Esta imaginería épica conocía tres aplicaciones. En primer lugar, la actividad creadora de Dios se evoca a veces poéticamente bajo los rasgos de un combate primordial (Is 51,9; Job 7,12; 38,8-11; cf. bestias). Más a menudo el símbolo es historicizado. Así la experiencia histórica del Éxodo, en que Yahveh secó el mar Rojo para abrir un camino a su pueblo (Éx 14-15: Sal 77,17.20; 114,43.5) aparece como una victoria divina sobre el dragón del gran abismo (Is 51,10); igualmente el rugido de las naciones paganas rebeladas contra Dios se asimila al rumor de los mares (Is 5,30; 17,12. Finalmente, en los apocalipsis tardíos las potencias satánicas con que Dios se enfrentará en un último combate vuelven a asumir rasgos análogos a los de la Tiamat babilónica: son bestias que suben del gran abismo (Dan 7,2-7). Pero el creador, cuya realeza cósmica supo desde los orígenes domar la soberbia del mar (Sal 65,8; 89,10; 93,3s), posee también el dominio de la historia, en la que todas las fuerzas del desorden se agitan en vano. 3. Cristo y el mar. El simbolismo religioso del mar no se ha perdido en el NT. Esto se percibe incluso en los Evangelios. El mar sigue siendo el lugar demoníaco adonde van a precipitarse los puercos hechizados (Mc 5,13 p). El mar, desencadenado, sigue atemorizando a los hombres; pero Jesús manifiesta frente a él la potencia divina que triunfa de los elementos: se dirige a los suyos caminando sobre el mar (Mc 6,49s; Jn 6,19s), o también lo calma con una palabra que lo exorciza: “¡Calla! ¡Enmudece!” (Mc 4,39s), y los discípulos reconocen en este signo que hay en él un poder sobrehumano (4,41).

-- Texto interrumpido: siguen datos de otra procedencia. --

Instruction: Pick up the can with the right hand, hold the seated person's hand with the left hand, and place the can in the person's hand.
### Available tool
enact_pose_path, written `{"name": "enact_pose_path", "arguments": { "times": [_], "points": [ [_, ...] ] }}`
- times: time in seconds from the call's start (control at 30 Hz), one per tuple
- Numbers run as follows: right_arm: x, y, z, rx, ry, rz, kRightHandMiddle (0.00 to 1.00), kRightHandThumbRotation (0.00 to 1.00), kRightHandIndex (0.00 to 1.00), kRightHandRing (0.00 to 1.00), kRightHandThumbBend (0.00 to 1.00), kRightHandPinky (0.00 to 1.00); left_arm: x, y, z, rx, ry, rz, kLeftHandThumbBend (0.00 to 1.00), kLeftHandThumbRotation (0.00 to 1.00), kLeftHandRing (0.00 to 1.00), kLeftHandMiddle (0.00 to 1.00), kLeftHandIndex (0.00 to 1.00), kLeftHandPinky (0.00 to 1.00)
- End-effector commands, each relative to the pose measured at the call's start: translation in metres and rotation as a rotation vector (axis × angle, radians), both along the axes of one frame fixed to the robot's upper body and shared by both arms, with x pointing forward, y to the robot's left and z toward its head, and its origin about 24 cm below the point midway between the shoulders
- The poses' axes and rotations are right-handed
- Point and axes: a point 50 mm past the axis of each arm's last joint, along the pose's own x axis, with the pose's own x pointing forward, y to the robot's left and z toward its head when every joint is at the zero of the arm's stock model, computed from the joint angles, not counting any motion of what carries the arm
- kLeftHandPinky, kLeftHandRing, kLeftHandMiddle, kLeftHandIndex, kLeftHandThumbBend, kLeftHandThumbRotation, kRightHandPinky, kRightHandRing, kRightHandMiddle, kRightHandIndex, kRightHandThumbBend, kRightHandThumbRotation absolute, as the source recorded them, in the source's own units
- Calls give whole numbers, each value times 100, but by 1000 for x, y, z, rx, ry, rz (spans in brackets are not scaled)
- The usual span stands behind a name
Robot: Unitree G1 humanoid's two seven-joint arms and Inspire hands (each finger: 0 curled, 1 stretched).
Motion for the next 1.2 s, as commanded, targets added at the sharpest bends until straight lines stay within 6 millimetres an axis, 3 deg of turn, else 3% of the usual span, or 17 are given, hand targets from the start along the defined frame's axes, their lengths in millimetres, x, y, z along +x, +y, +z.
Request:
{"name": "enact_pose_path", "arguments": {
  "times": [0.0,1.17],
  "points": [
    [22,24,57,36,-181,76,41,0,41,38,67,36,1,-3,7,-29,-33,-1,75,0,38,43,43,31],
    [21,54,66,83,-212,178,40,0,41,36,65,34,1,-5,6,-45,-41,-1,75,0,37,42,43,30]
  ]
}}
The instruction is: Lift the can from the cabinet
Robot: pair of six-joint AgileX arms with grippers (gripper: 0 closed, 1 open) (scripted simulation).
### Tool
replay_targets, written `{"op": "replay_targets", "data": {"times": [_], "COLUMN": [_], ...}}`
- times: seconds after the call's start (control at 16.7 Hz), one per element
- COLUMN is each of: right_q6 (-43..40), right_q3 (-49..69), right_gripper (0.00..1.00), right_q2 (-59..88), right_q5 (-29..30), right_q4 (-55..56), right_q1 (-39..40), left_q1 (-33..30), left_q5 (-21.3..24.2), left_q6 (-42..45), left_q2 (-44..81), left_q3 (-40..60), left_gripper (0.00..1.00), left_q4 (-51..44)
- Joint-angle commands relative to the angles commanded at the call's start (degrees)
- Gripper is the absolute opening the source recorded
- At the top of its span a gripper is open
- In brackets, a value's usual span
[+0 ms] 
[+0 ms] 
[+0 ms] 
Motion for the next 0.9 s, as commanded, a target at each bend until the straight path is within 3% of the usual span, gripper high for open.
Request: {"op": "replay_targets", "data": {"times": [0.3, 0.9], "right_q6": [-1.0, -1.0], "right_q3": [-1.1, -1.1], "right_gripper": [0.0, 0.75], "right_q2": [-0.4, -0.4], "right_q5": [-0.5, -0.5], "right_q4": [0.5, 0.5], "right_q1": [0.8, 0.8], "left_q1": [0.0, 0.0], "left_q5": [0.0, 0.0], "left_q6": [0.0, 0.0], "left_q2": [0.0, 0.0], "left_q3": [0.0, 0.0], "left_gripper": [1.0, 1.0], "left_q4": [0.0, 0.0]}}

Finalmente, el Apocalipsis no se contenta con poner en relación con el mar a los poderes malignos con que Cristo señor debe enfrentarse en el transcurso de la historia (Ap 13.1; 17,1). Describiendo la nueva creación, en la que se ejercerá su realeza con plenitud, evoca un día extraordinario en el que “ya no habrá mar” (21, 1). El mar desaparecerá, pues, en cuanto abismo satánico y fuerza de desorden. Pero allá en lo alto subsistirá ese mar de cristal (4.6) que se extiende hasta perderse de vista delante del trono divino, símbolo. de una paz luminosa en un universo renovado.